/---

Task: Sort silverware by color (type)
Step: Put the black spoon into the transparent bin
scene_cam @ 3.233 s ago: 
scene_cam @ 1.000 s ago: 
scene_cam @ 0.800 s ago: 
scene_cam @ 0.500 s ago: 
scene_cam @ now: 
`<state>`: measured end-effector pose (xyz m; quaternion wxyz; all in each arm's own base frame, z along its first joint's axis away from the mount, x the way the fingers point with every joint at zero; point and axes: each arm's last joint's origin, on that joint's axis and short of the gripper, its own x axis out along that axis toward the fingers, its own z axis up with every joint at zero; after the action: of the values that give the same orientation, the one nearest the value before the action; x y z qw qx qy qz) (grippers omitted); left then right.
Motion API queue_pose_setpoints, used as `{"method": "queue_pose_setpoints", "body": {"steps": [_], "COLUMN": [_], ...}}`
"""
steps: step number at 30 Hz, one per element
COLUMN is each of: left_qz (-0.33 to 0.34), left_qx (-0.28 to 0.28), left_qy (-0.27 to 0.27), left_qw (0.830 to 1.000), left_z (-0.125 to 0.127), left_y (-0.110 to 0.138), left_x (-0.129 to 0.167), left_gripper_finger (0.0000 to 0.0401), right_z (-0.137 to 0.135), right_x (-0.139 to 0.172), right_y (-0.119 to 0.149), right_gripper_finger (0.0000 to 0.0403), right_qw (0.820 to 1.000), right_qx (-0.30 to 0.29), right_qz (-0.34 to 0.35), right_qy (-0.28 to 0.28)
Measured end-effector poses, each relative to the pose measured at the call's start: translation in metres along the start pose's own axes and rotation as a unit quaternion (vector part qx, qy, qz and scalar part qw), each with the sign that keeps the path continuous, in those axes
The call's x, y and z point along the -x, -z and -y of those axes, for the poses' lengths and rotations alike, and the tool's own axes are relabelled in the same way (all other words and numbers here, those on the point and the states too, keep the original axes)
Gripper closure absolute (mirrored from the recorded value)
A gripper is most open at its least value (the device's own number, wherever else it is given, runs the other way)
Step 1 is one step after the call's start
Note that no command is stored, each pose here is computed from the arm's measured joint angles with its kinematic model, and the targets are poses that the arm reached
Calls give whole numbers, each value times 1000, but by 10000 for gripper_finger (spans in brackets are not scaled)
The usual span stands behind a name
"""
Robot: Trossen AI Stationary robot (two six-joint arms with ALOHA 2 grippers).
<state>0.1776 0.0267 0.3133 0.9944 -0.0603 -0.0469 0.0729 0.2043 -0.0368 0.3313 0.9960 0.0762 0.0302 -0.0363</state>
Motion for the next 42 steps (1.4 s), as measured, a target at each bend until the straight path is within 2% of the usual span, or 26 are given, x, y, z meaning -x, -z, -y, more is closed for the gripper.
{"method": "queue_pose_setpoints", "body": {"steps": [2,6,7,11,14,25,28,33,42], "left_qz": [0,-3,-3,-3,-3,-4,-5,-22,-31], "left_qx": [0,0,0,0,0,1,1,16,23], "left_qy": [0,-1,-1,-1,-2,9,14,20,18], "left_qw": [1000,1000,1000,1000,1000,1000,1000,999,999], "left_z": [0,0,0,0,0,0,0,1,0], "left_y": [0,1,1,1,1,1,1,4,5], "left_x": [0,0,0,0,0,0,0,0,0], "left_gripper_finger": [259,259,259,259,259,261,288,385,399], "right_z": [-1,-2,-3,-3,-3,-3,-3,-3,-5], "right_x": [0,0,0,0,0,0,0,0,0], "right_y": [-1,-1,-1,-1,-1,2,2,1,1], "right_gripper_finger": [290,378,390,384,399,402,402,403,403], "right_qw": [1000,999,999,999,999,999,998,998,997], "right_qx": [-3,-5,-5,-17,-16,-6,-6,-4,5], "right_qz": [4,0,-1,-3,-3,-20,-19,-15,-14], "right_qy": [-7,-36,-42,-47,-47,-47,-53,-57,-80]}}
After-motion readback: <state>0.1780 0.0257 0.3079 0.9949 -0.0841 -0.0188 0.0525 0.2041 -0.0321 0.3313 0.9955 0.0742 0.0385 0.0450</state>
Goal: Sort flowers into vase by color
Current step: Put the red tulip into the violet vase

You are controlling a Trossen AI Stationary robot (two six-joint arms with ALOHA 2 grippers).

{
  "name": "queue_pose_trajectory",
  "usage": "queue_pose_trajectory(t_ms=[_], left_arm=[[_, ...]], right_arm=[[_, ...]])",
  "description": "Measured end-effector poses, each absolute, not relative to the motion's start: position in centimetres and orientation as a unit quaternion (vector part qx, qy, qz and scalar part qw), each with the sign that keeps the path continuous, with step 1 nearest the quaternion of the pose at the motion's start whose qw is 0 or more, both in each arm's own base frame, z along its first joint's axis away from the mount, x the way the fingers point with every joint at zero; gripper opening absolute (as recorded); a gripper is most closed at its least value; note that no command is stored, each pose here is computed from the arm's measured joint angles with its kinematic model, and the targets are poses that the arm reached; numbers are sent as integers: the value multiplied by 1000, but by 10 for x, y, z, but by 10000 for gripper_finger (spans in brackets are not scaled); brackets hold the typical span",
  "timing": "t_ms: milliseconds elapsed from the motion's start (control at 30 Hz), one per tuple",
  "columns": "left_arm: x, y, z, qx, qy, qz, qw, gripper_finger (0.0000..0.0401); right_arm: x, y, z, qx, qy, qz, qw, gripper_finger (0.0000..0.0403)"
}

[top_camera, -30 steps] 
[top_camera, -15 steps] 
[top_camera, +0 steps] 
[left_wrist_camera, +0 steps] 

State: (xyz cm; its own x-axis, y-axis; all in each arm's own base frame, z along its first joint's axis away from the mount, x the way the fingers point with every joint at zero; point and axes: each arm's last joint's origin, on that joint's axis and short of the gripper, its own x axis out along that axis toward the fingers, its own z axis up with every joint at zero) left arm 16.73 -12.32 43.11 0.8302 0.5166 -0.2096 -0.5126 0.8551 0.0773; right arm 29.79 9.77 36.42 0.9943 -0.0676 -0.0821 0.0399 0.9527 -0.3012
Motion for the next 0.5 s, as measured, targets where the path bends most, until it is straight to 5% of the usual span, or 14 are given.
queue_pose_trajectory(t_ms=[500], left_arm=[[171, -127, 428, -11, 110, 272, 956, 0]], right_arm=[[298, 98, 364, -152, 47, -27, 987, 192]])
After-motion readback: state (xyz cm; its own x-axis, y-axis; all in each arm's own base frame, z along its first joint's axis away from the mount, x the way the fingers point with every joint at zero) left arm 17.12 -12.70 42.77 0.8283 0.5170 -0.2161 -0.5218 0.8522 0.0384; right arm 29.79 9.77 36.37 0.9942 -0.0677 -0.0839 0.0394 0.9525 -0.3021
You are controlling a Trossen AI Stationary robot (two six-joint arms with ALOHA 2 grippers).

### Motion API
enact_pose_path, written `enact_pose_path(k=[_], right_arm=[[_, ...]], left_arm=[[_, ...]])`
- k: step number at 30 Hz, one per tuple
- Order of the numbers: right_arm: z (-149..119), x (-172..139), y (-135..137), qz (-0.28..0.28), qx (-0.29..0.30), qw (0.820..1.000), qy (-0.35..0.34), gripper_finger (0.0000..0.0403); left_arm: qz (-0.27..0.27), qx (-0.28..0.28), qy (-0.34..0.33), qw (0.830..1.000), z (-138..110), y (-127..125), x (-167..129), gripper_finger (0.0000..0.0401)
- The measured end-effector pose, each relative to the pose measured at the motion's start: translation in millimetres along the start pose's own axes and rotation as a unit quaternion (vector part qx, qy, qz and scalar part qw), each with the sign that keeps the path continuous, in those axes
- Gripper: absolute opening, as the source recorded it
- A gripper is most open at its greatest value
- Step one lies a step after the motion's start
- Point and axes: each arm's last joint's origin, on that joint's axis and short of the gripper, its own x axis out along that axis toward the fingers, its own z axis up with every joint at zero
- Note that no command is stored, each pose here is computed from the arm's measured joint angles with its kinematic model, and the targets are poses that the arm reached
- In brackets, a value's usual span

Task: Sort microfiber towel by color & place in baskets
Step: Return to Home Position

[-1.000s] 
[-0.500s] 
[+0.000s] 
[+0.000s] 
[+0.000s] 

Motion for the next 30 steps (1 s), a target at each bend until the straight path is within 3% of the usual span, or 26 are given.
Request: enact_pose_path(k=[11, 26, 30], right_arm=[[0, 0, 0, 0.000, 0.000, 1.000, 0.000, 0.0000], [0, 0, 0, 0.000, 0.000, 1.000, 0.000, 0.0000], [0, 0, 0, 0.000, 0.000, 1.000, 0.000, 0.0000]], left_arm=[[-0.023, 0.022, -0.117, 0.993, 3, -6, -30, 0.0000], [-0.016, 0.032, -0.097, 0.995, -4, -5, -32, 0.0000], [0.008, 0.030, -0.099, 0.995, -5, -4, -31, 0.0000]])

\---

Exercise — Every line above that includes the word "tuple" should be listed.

Written response —
  "timing": "t_ms: milliseconds elapsed from the motion's start (control at 30 Hz), one per tuple",
- k: step number at 30 Hz, one per tuple

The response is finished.